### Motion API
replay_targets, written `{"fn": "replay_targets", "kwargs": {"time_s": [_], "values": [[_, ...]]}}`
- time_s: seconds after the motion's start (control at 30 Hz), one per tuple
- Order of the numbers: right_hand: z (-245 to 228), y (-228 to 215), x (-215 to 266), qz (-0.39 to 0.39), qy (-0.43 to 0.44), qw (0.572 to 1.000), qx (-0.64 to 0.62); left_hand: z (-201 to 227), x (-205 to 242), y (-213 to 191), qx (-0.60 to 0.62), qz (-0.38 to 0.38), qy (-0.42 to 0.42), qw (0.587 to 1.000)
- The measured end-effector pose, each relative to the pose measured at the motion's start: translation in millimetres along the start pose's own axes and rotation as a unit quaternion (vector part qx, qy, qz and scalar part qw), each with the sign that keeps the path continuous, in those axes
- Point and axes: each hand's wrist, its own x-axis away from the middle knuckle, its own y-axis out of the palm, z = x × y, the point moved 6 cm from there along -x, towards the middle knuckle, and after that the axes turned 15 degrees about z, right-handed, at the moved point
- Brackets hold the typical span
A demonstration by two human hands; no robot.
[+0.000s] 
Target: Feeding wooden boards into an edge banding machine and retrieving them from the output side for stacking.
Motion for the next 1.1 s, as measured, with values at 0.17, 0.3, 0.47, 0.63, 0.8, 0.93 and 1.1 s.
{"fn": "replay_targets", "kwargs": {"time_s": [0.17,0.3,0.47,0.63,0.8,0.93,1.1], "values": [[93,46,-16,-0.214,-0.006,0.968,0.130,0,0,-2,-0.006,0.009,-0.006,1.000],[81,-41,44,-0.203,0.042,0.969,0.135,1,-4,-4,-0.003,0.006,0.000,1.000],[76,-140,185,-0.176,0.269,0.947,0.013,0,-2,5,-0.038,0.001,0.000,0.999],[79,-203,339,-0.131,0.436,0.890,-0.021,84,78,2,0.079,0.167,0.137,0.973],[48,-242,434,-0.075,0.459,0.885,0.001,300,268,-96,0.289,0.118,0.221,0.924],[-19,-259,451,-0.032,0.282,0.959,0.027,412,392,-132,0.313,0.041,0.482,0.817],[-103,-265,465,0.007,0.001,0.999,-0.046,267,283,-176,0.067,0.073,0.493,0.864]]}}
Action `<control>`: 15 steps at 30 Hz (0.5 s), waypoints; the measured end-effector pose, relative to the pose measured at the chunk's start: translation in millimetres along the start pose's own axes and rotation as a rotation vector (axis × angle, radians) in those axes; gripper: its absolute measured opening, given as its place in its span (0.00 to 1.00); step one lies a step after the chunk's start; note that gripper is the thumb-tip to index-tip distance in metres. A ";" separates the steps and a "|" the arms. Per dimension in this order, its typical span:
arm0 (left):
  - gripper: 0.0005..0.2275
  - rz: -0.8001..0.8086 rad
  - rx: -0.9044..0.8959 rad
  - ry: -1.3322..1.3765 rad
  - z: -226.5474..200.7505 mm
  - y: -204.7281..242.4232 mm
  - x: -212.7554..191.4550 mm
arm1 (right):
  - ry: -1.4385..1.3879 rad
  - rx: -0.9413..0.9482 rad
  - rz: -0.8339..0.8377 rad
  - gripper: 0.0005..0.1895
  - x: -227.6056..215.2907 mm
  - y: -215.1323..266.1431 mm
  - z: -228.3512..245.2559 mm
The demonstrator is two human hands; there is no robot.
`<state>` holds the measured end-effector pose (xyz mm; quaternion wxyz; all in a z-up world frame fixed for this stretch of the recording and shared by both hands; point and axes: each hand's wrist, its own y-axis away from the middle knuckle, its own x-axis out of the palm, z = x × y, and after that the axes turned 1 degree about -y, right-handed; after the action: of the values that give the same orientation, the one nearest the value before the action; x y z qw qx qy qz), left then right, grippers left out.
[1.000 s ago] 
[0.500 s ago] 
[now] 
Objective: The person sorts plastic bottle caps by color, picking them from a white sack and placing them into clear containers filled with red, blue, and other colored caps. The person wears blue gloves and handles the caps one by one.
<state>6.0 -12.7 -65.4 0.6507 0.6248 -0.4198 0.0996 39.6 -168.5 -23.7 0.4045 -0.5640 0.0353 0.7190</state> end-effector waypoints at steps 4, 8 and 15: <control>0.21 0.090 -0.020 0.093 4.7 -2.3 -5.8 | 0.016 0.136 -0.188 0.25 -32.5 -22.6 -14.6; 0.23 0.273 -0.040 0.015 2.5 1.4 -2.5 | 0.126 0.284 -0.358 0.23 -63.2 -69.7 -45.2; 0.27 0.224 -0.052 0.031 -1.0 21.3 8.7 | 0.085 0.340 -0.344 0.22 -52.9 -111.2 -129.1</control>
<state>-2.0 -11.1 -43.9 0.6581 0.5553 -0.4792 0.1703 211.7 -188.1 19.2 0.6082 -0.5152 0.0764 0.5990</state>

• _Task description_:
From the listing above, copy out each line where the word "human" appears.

• _Worked solution_:
A demonstration by two human hands; no robot.
The demonstrator is two human hands; there is no robot.

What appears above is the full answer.